There’s Nothing Out There trova comunque una distribuzione limitata, ma nel momento sbagliato: il week-end dell’apertura a New York City coincide infatti con il Super Bowl e con una tempesta di neve, mentre l’esordio sulla West Coast avviene proprio durante la rivolta di Los Angeles, dopo l’assoluzione dei quattro agenti di polizia che avevano pestato il tassista afroamericano Rodney King. Ciononostante, Rolfe continua a provarci. Frequenta i festival, fa girare il suo film, e qualche anno dopo ne consegna una copia a un giovane produttore, che lo trova fantastico. Quest’ultimo invita Rolfe a pranzo, si complimenta con lui e gli assicura che parlerà del film a suo padre. Il giovane produttore è Jonathan Craven, figlio del celebre Wes, uno dei principali registi horror degli ultimi decenni. Se cominciano a tornarvi i conti, siete sulla strada giusta.
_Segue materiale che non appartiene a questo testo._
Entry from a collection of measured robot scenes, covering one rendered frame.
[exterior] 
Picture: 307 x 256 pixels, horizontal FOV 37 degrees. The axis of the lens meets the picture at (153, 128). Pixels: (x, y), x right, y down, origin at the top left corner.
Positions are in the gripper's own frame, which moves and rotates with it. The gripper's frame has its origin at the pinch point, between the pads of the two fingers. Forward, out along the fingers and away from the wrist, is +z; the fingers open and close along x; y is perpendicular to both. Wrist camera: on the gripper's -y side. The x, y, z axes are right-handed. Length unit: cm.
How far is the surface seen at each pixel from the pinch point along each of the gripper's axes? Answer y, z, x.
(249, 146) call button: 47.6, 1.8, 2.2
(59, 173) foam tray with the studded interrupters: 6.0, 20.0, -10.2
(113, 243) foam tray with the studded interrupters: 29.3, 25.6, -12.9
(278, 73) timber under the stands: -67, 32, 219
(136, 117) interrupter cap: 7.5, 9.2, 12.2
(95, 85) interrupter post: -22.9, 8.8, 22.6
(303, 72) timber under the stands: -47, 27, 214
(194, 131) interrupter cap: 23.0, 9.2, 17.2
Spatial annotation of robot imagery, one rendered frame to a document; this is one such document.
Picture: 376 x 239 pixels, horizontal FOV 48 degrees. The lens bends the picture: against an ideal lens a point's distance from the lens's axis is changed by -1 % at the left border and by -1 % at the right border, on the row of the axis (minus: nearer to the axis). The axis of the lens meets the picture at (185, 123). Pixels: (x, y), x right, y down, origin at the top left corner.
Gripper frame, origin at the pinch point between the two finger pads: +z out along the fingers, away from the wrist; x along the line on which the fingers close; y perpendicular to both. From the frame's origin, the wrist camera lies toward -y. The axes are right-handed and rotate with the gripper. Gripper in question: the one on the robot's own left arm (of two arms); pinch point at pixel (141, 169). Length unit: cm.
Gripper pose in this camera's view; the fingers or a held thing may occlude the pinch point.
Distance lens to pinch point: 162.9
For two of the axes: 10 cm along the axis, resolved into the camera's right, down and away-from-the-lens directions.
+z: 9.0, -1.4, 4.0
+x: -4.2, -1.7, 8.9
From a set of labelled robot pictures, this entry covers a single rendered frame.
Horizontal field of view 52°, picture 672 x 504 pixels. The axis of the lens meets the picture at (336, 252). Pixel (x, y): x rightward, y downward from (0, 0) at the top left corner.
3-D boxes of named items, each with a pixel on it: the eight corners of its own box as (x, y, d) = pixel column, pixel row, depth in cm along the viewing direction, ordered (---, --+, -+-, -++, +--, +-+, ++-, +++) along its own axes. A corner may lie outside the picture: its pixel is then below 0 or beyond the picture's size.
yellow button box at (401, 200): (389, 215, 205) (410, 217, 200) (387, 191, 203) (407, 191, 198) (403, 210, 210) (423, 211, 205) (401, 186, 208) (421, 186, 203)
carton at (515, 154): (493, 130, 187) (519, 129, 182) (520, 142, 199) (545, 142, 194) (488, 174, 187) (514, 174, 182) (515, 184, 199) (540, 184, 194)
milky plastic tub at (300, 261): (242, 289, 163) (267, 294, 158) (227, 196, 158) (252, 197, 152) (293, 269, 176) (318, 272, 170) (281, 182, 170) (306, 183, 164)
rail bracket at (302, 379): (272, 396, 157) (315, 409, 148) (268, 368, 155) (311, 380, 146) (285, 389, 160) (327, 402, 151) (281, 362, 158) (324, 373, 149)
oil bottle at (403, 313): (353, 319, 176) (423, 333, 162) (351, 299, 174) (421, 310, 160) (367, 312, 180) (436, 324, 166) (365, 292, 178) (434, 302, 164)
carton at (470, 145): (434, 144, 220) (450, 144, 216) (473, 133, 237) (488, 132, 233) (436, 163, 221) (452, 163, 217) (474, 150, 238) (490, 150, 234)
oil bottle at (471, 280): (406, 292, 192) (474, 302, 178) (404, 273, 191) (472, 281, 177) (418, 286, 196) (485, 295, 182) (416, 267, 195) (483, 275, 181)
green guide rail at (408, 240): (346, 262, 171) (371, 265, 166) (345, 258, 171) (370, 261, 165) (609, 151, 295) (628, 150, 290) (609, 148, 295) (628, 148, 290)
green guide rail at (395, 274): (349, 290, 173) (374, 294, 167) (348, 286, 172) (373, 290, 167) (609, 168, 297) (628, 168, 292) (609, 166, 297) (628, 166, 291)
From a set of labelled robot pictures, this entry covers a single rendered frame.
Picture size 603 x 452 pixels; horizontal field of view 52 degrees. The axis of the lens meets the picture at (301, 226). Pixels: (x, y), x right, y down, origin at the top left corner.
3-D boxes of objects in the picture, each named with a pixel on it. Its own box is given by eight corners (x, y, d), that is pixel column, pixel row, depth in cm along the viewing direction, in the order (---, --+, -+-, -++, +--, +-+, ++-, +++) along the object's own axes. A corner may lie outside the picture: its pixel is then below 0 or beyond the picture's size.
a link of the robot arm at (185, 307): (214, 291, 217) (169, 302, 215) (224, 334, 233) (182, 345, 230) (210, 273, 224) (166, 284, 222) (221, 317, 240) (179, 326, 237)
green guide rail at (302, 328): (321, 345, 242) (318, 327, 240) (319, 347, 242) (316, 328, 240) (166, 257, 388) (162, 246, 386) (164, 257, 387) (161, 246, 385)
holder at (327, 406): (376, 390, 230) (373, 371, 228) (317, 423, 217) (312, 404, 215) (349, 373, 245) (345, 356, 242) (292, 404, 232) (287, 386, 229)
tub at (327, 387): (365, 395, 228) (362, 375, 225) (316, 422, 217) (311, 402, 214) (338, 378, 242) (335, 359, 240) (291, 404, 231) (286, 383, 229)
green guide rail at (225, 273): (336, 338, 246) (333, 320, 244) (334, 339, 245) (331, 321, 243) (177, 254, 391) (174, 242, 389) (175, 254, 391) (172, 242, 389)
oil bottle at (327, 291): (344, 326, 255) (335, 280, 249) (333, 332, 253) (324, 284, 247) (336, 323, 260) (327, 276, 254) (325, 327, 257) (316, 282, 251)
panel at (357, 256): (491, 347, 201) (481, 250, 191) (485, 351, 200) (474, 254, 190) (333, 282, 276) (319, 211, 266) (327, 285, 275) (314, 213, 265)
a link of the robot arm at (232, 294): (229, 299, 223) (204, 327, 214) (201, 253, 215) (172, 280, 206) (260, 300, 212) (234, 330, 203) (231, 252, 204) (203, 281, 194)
Passano un paio d’anni e Rolf non riceve più notizie di Jonathan, calma piatta. Il frutto di quello strano silenzio giunge però nel 1996, e s’intitola Scream: forse l’horror più rappresentativo degli anni Novanta, diretto proprio da Wes Craven. Potete immaginare la sorpresa di Rolfe di fronte a quel meta-horror citazionista e post-moderno, che enuncia le regole dello slasher dalla viva voce di uno dei personaggi (Randy, di fatto un clone di Mike). È plagio? Chiaramente no: le trame dei due film non hanno niente in comune. Eppure, è difficile credere che There’s Nothing Out There non sia stato quantomeno una fonte d’ispirazione per l’approccio metanarrativo di Scream, nonché per la caratterizzazione di Randy. Il film di Craven incassa 173 milioni di dollari in tutto il mondo (un record all’epoca per uno slasher), e viene accolto come il primo horror autocosciente, iniziatore di un sottogenere che in quegli anni ha parecchia fortuna. In realtà, anche Il seme dalla follia di John Carpenter e Nightmare – Nuovo incubo dello stesso Craven avevano dei forti elementi meta-horror, ma Scream è considerato il primo film totalmente consapevole delle sue regole, al punto da spiegarle nella finzione. Non è così, perché Kanefsky l’ha anticipato di almeno un lustro, e sempre con una focalizzazione sugli adolescenti.
È un boccone amarissimo da mandare giù, soprattutto per un giovane regista all’inizio della sua carriera. Peraltro, Rolfe si è sempre mostrato molto diplomatico sulla questione: non ha mai chiesto niente, se non che il pubblico giudicasse da sé. There’s Nothing Out There è stato distribuito in DVD negli Stati Uniti, e ora possiamo vederlo anche noi su MUBI, la sua prima distribuzione ufficiale in Italia (dove esordì nel 1992 in un festival di Firenze). È un pezzo di storia del cinema che merita di essere conosciuto, soprattutto dagli appassionati di horror e da chi vuole rendersi conto di quanto sia spietato il tritacarne hollywoodiano. Per conto suo, Rolfe è riuscito quantomeno a ritagliarsi una carriera come regista e sceneggiatore nel cinema di serie B, ovvero quel circuito parallelo che offre un’alternativa allo strapotere di Hollywood. A ben vedere, il vincitore morale è lui.